Dans le champ de l’autisme on a une certaine stabilité. On diagnostique de plus en plus tôt, mais on a une certaine stabilité. Et bien évidemment notre grosse difficulté ce sont les troubles de la personnalité pour lesquels on a beaucoup de difficultés.

Et quelle est la différence entre les troubles du comportement et les troubles de la personnalité ?

C’est vrai qu’il y a une proximité entre les deux. Quelle compréhension pouvons-nous en avoir ?

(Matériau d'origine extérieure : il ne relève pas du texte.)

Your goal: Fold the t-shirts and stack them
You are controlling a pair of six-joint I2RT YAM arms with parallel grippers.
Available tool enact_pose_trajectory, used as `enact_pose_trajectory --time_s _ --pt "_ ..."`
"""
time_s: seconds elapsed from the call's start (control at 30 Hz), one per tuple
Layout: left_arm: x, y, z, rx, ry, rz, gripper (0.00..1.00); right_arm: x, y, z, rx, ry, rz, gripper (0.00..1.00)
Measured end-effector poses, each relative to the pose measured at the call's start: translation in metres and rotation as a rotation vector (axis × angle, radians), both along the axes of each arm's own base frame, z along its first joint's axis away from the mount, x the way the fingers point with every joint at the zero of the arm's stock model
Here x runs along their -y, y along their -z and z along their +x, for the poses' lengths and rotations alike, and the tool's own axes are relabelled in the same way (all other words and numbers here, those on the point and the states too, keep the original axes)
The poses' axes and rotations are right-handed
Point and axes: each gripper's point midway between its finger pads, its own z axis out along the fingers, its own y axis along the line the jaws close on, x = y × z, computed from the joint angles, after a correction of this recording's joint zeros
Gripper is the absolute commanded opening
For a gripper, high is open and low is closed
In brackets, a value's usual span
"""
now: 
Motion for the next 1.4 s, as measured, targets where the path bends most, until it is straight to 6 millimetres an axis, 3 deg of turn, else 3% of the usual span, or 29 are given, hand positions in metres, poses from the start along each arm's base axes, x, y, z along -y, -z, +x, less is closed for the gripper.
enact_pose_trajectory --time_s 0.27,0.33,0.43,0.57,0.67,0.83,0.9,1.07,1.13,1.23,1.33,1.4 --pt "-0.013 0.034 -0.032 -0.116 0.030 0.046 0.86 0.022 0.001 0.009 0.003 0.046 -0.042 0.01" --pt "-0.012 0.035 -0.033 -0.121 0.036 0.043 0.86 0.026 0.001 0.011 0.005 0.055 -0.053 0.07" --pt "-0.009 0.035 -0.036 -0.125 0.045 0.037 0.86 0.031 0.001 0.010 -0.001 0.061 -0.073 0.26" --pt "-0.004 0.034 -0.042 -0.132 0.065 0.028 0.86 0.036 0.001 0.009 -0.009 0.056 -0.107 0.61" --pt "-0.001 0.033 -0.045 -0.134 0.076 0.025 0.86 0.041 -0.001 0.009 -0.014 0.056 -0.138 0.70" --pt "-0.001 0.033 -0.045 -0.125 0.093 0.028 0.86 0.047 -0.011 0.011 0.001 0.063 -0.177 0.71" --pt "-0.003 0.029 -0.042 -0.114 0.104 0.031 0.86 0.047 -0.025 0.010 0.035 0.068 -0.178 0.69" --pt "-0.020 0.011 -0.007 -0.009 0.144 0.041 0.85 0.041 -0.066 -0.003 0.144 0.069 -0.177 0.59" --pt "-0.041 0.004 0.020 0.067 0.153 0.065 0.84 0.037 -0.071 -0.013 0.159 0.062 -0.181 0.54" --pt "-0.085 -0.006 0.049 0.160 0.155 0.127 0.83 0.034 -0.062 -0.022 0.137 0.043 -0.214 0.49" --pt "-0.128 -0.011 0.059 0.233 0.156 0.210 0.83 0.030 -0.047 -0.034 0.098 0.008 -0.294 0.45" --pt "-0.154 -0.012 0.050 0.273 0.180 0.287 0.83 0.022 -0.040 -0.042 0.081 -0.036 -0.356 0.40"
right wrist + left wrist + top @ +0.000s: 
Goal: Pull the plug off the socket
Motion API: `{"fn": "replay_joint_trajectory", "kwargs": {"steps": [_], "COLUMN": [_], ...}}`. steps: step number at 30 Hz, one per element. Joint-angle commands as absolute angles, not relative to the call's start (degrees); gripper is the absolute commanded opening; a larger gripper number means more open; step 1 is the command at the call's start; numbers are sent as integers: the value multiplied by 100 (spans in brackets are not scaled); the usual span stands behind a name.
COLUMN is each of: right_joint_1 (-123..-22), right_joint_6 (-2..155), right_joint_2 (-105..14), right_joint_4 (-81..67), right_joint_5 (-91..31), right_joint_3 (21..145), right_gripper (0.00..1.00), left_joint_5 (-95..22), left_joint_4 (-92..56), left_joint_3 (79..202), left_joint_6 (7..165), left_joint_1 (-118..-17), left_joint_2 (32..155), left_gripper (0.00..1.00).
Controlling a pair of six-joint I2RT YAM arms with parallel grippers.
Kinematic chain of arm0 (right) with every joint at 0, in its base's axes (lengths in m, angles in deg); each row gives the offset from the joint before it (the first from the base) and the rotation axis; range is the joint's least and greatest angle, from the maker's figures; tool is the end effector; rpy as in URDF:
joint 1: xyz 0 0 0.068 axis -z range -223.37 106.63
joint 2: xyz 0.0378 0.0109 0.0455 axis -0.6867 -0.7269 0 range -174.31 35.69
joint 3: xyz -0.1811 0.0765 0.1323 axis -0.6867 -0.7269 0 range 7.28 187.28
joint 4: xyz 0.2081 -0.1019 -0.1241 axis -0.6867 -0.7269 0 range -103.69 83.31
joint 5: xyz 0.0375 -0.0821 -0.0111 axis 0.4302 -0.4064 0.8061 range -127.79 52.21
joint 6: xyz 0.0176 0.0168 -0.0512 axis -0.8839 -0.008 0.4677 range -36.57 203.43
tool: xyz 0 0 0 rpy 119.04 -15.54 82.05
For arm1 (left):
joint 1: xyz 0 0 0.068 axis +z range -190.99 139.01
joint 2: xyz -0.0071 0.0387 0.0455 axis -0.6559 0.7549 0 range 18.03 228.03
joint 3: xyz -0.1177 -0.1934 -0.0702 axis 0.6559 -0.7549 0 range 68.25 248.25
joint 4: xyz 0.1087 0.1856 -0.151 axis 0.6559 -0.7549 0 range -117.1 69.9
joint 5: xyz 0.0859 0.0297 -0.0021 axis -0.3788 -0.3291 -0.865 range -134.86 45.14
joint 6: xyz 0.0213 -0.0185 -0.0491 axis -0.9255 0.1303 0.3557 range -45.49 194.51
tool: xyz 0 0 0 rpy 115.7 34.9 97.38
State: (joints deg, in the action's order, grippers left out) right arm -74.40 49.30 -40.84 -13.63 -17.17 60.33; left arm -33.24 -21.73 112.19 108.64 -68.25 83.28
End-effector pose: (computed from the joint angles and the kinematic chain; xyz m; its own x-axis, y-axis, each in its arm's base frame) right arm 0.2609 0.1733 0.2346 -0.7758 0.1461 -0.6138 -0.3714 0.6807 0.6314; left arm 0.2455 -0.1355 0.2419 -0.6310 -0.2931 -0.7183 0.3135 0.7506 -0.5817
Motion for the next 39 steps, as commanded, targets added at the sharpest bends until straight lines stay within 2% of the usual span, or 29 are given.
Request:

Est-ce que c’est un phénomène social ? Est-ce que c’est lié à la problématique de la crise de l’autorité ou à des troubles de la personnalité, donc une structure de la personnalité qui est constitutive de la personne mais interagit avec la société ?

Tout ceci pose beaucoup de questions.

Le COVID-19 a-t-il joué un rôle dans cette recrudescence de troubles ?

Derrière tout ça il y a un autre problème.

La crise du COVID-19 a entraîné des troubles dépressifs chez nos jeunes qui ne vont pas bien.

 C’est une génération sacrifiée, dans une société compliquée.

 

L’isolement, toutes les mesures de confinement qui ont été prises ont entrainé une diminution des liens sociaux de tous ces jeunes qui rentraient en fac. C’est un autre monde ! Et quand il a fallu rentrer chez papa et maman, ça a rajouté des interrogations quant à l’avenir.

Après, l’adolescence a toujours été un moment compliqué.

Oui, mais ce moment compliqué trouvait à se résoudre beaucoup plus facilement. Alors que là, avec la crise du COVID-19, il n’y avait plus de réponses à cette recherche d’identité. Et derrière tout ça, on est quand même dans une crise de société à mon sens très importante. La psychiatrie est une chambre d’écho.

Il y a la pathologie, mais on est aussi chambre d’écho des phénomènes de société.

L’exemple actuel, ce sont les transgenres. On a un accroissement du nombre de demandes de jeunes qui viennent consulter pour des interrogations quant à leur identité sexuelle. Beaucoup demandent des traitements hormonaux, on est dans un truc complètement fou.

C’était déjà le cas dans les pays scandinaves qui sont revenus en arrière d’ailleurs en établissant une interdiction de prescrire une hormonothérapie chez des mineurs. Or, on voit bien que toutes ces interrogations qui existaient déjà étaient comprises comme un moment de crise d’adolescence.

A l’heure actuelle, beaucoup de ces adolescents sont dans un je de « toute puissance, » d’un « droit-de » et dans l’immédiateté.

 

Mais cette interrogation peut aussi être légitime.

Je ne dis pas que ça n’existe pas, mais il y a probablement confusion entre un trouble de l’identité sexuelle et la crise d’adolescence. Il faut prendre un peu de recul face à ces multiples demandes et replacer ce genre d’interrogations dans le champ de la crise d’adolescence.

Mais il ne faut pas ignorer la sollicitation qui nous est faite. On entre là dans le champ de la santé mentale dont la psychiatrie n’est qu’une partie.